Legacy Documentation : not up-to-date
The original ARQ parser will be removed from Jena.
ARP can be used both as a Jena subsystem, or as a standalone RDF/XML parser. This document gives a quick guide to using ARP standalone.
Overview
To load an RDF file:
- Create an ARP instance.
- Set parse options, particularly error detection control, using getOptions or setOptionsWith.
- Set its handlers, by calling the
getHandlers
or
setHandlersWith
methods, and then.
- Setting the statement handler.
- Optionally setting the other handlers.
- Call a load method
Xerces is used for parsing the XML. The SAXEvents generated by Xerces are then analysed as RDF by ARP. It is possible to use a different source of SAX events.
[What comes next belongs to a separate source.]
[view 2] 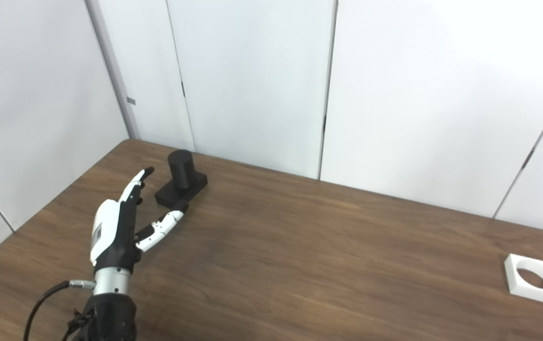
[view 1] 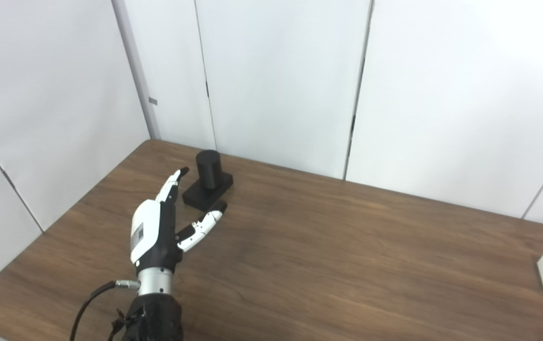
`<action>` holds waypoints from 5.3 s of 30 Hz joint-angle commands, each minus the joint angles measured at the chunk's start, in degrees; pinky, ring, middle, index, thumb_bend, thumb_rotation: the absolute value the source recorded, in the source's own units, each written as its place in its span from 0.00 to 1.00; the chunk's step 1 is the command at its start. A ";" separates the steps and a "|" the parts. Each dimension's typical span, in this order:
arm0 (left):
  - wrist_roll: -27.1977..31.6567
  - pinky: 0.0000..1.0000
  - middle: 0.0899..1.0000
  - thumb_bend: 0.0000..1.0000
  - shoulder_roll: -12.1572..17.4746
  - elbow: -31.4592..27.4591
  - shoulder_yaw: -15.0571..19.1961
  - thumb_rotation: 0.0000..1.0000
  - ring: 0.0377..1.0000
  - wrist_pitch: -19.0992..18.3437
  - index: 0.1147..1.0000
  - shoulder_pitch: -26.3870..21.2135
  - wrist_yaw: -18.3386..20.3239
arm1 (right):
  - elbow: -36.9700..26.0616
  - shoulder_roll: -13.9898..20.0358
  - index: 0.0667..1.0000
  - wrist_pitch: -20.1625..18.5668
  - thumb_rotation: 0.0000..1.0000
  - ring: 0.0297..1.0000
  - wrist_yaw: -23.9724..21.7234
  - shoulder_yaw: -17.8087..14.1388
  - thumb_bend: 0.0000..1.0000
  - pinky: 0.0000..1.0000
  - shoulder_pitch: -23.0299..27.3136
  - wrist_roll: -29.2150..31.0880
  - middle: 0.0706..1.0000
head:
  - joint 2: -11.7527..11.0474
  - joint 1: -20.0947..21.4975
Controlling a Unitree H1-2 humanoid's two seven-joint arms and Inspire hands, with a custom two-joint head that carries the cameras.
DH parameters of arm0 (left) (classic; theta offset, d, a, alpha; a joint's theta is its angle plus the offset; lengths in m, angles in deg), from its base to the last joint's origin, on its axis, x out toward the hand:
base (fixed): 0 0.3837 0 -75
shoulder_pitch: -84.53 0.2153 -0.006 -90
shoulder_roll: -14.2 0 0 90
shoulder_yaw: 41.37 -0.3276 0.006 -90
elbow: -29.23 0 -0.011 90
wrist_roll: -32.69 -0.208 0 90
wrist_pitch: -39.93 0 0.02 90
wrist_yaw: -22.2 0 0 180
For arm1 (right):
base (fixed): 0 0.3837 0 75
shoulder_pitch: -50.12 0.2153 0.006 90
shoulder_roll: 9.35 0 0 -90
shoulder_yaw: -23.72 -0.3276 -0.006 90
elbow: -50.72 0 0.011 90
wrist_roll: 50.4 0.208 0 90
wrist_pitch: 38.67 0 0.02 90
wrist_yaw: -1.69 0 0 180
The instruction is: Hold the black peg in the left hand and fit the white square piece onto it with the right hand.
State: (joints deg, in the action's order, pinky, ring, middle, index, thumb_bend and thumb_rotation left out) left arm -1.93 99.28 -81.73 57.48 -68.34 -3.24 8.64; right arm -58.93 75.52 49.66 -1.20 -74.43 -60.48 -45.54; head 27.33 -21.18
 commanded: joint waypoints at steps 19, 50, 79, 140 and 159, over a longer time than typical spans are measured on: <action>-10.03 0.90 0.88 0.93 10.39 18.22 -1.26 0.62 0.90 -1.59 0.83 -12.86 -2.70 | -1.63 -0.32 0.92 -1.34 1.00 0.92 0.41 0.56 0.52 0.97 -1.08 -2.46 0.88 | 0.60 0.46; -9.67 0.92 0.89 0.95 14.22 39.91 -6.86 0.67 0.91 -5.83 0.80 -22.52 -5.58 | -2.07 -1.53 0.91 -1.48 1.00 0.90 1.20 1.14 0.64 0.98 -1.26 -4.30 0.87 | 0.84 1.85; -1.98 0.89 0.84 0.96 13.28 52.52 -9.37 0.57 0.89 -3.87 0.72 -29.89 -9.22 | -2.70 -1.73 0.92 -1.15 1.00 0.90 2.26 2.33 0.68 0.99 -1.97 -6.74 0.87 | 1.26 3.25; -2.46 0.65 0.68 0.52 12.11 7.35 -18.85 0.05 0.76 0.40 0.42 -8.42 7.58 | -6.52 -3.23 1.00 -5.19 1.00 0.96 2.51 5.13 0.52 1.00 -0.88 -5.30 0.94 | 8.00 13.24; -0.37 0.67 0.70 0.52 7.64 -8.95 -25.26 0.04 0.77 4.71 0.42 4.85 24.54 | -12.36 -3.76 0.96 -11.02 1.00 0.94 3.32 7.18 0.45 1.00 -0.26 -9.42 0.90 | 16.56 21.84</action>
State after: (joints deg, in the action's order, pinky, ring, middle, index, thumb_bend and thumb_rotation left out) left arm -2.26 106.45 -87.93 32.02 -65.26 2.38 33.05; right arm -68.88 73.34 38.24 1.63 -67.33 -61.47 -54.46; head 43.85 0.61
Errors may occur in either the XML or the RDF part.
Sample Code
ARP arp = new ARP();
// initialisation - uses ARPConfig interface only.
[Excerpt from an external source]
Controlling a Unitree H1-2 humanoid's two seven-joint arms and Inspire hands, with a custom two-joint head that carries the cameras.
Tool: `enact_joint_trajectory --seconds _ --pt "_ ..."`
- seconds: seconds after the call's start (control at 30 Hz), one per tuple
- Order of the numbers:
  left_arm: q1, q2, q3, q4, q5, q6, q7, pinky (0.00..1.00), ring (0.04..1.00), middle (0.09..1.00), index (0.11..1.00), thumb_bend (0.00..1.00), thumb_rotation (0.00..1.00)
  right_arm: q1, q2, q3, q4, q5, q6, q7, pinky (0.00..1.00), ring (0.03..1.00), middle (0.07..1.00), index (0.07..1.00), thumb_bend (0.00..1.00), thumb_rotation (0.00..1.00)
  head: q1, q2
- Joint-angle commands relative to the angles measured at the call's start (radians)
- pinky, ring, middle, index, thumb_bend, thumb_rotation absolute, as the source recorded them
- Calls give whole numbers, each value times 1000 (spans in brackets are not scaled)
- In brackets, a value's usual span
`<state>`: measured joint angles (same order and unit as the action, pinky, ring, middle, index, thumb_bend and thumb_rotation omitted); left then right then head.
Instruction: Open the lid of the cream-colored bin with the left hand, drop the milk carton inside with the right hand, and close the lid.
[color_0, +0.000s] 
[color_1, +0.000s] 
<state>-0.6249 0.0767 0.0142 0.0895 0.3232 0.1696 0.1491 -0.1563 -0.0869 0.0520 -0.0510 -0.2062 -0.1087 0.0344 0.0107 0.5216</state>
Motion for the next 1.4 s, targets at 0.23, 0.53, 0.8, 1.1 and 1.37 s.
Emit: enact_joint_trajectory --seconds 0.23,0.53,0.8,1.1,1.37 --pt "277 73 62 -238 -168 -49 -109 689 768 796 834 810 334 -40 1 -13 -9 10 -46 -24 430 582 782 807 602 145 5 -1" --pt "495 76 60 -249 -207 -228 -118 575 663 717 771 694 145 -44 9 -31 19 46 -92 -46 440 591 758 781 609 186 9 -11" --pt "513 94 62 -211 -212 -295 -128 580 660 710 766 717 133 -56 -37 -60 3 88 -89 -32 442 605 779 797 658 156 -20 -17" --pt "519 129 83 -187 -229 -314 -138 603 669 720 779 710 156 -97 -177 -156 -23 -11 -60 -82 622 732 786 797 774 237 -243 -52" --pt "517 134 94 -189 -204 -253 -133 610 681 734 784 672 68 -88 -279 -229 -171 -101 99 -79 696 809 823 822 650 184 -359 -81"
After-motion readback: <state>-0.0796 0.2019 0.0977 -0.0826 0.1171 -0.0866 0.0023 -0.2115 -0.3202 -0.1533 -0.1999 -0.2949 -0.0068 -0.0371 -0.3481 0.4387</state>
arp.getOptions().setLaxErrorMode();
arp.getHandlers().setErrorHandler(new ErrorHandler(){
public void fatalError(SAXParseException e){
// TODO code
}
public void error(SAXParseException e){
// TODO code
}
public void warning(SAXParseException e){
// TODO code
}
});
arp.getHandlers().setStatementHandler(new StatementHandler(){
public void statement(AResource a, AResource b, ALiteral l){
// TODO code
}
public void statement(AResource a, AResource b, AResource l){
// TODO code
}
});
// parsing.
try {
// Loading fixed input ...
arp.load(new StringReader(
"<rdf:RDF xmlns:rdf='http://www.w3.org/1999/02/22-rdf-syntax-ns#'>\n"
+"<rdf:Description><rdf:value rdf:parseType='Literal'>"
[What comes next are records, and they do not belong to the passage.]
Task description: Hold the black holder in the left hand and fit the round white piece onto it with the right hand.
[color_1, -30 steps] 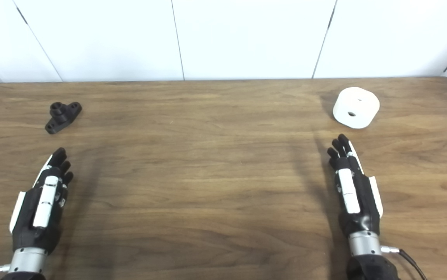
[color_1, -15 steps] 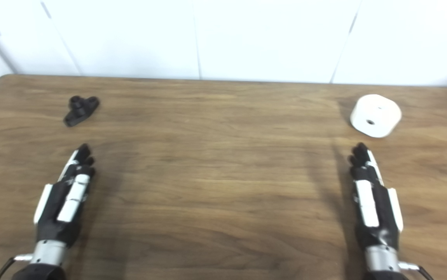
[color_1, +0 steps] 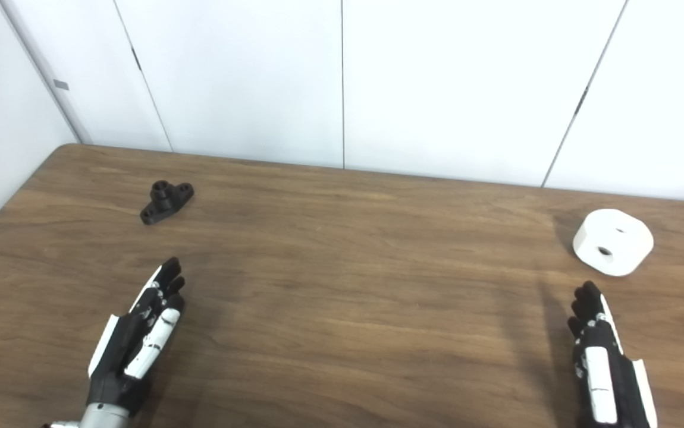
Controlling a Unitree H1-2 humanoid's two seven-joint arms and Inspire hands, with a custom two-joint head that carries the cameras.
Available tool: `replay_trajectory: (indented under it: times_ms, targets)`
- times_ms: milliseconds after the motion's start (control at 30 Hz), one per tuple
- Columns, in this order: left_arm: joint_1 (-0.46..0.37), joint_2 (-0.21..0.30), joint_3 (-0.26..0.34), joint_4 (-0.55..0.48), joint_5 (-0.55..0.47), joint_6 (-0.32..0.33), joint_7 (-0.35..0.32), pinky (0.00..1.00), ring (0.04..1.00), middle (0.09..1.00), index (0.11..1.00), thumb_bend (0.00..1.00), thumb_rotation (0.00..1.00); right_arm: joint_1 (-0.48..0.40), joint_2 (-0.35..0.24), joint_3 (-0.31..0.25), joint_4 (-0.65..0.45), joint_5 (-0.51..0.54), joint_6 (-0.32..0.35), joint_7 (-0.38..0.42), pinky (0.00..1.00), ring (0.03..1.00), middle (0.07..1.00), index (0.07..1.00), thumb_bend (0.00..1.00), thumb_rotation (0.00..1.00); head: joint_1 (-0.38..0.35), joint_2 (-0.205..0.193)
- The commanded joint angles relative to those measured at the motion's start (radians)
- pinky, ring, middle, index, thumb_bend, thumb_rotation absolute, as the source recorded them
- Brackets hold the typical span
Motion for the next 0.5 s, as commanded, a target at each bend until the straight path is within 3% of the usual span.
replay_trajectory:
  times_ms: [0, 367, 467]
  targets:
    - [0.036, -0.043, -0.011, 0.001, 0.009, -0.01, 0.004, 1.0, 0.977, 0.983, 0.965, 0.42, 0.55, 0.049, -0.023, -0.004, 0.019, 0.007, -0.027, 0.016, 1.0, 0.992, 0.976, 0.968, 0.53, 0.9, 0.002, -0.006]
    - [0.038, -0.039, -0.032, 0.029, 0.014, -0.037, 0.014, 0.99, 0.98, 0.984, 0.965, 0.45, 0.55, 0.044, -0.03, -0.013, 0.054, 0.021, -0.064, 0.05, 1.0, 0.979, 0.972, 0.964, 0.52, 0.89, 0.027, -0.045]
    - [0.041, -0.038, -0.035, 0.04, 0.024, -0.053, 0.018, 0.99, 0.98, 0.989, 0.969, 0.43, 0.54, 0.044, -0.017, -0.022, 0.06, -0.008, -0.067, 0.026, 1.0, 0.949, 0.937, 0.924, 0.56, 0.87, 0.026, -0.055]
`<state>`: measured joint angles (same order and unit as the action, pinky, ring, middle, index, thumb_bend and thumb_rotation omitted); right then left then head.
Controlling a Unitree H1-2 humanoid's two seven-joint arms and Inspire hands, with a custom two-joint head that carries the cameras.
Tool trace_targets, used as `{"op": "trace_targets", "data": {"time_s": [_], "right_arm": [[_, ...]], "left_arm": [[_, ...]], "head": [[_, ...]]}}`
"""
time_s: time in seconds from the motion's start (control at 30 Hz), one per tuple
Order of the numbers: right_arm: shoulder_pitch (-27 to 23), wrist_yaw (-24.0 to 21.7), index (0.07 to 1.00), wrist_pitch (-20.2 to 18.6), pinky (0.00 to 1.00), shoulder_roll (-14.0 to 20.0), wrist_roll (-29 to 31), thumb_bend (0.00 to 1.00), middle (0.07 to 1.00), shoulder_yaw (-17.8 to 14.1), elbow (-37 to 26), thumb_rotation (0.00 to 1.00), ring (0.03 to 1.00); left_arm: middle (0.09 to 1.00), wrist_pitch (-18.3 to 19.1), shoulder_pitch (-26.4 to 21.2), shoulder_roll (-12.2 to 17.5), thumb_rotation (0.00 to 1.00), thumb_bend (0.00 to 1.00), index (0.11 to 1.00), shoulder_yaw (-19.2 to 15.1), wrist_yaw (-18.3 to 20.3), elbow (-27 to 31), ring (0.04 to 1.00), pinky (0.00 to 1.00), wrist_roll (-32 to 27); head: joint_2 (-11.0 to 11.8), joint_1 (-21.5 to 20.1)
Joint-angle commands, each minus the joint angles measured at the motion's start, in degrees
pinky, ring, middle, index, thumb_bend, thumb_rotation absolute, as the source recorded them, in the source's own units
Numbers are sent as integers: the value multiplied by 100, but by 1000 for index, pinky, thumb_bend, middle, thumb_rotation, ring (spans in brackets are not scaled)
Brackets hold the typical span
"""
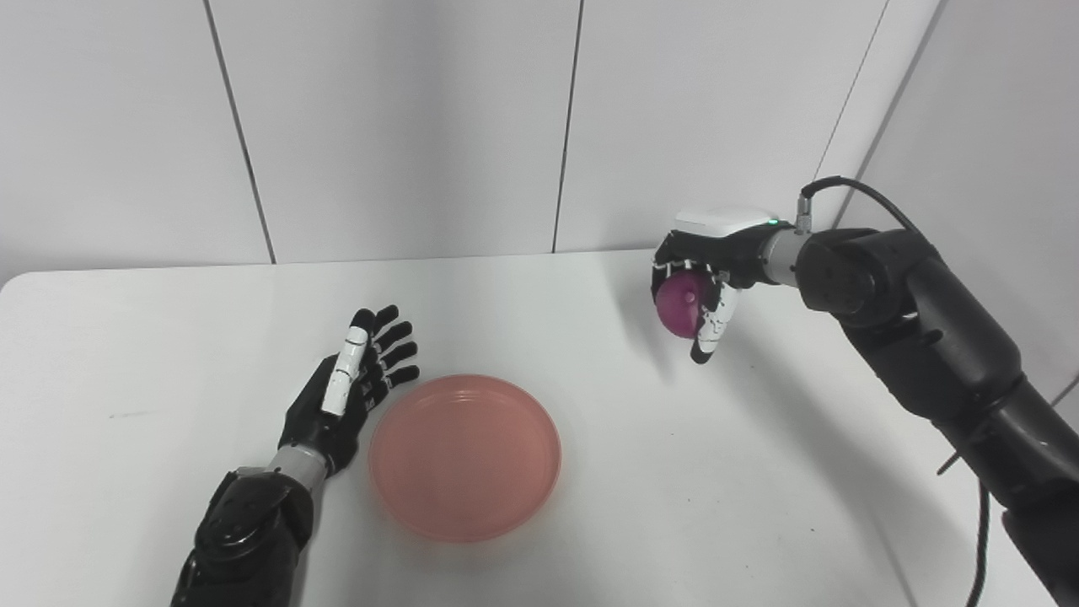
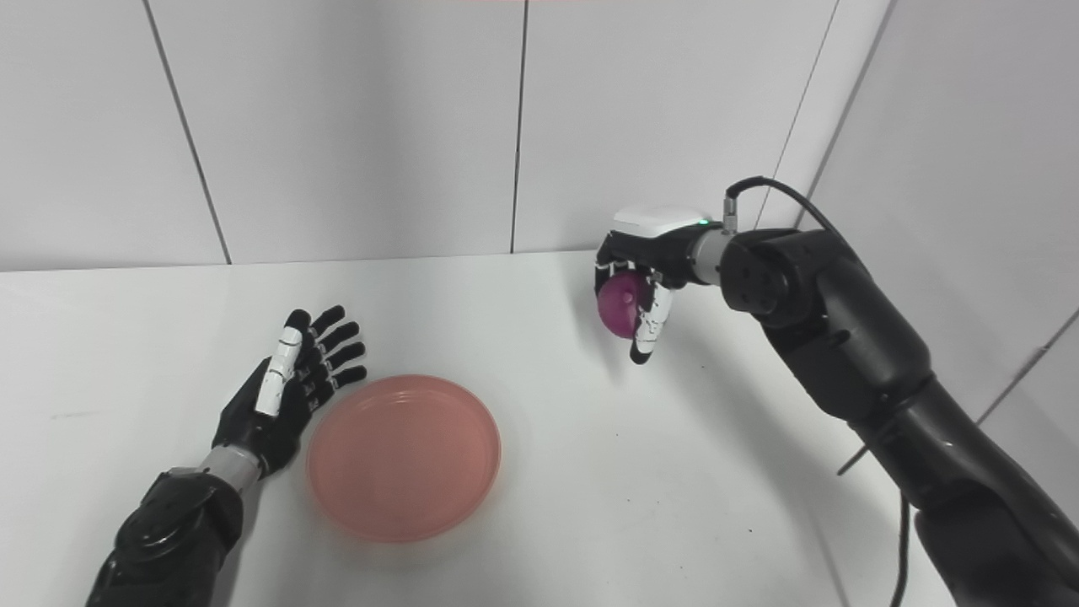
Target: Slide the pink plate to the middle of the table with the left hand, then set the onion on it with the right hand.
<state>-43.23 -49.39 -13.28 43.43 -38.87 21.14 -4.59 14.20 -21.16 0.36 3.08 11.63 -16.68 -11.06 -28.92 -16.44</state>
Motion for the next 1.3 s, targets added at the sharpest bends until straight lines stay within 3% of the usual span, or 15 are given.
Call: {"op": "trace_targets", "data": {"time_s": [0.0,0.13,0.33,0.5,0.6,0.97,1.27], "right_arm": [[-393,116,527,278,292,-22,-82,526,436,-35,-284,1,357],[-451,195,529,419,341,-256,-161,526,446,-2,-624,3,404],[-568,90,495,349,300,-709,-177,529,475,4,-969,2,360],[-589,332,527,633,357,-1099,-105,523,450,36,-1026,3,407],[-508,615,494,975,270,-1296,54,528,472,12,-935,0,326],[-164,781,526,1206,358,-1667,11,526,447,232,-815,0,403],[152,910,526,1529,328,-1773,88,526,437,310,-657,0,384]], "left_arm": [[921,520,464,-89,943,669,908,135,-54,-490,895,831,120],[925,500,472,-135,947,674,911,152,-97,-503,897,825,146],[918,505,496,-204,954,670,906,177,-180,-475,888,806,197],[917,522,515,-282,956,666,897,206,-260,-452,885,790,238],[920,499,521,-319,960,673,898,215,-276,-457,889,800,275],[930,511,577,-498,980,651,900,230,-398,-380,894,836,353],[932,643,624,-661,974,646,905,221,-552,-235,891,811,428]], "head": [[-10,56],[-2,137],[4,274],[-18,450],[-31,569],[-74,1094],[-124,1385]]}}
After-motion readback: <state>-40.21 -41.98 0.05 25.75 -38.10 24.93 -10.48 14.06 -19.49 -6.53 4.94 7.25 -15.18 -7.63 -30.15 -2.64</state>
+"<b>hello</b></rdf:value>\n"
+"</rdf:Description></rdf:RDF>"
));
}
catch (IOException ioe){
// something unexpected went wrong
}
catch (SAXParseException s){
// This error will have been reported
}
catch (SAXException ss) {
// This error will not have been reported.
}
ARP Event Handling
ARP reports events concerning:
- Triples found in the input.
- Errors in the input.
- Namespace declarations.
- Scope of blank nodes.
User code is needed to respond to any of these events of interest. This is written by implementing any of the relevant interfaces: StatementHandler, org.xml.sax.ErrorHandler, NamespaceHandler, and ExtendedHandler.
An individual handler is set by calling the getHandlers method on the ARP instance. This returns an encapsulation of all the handlers being used. A specific handler is set by calling the appropriate set…Handler method on that object, e.g. setStatementHandler.
All the handlers can be copied from one ARP instance to another by using the setHandlersWith method:
ARP from, to;
// initialize from and to
// ...
to.setHandlersWith(from.getHandlers());
The error handler reports both XML and RDF errors, the former detected by Xerces. See ARPHandlers.setErrorHandler for details of how to distinguish between them.
Configuring ARP
ARP can be configured to treat most error conditions as warnings or to be ignored, and to treat some non-error conditions as warnings or errors.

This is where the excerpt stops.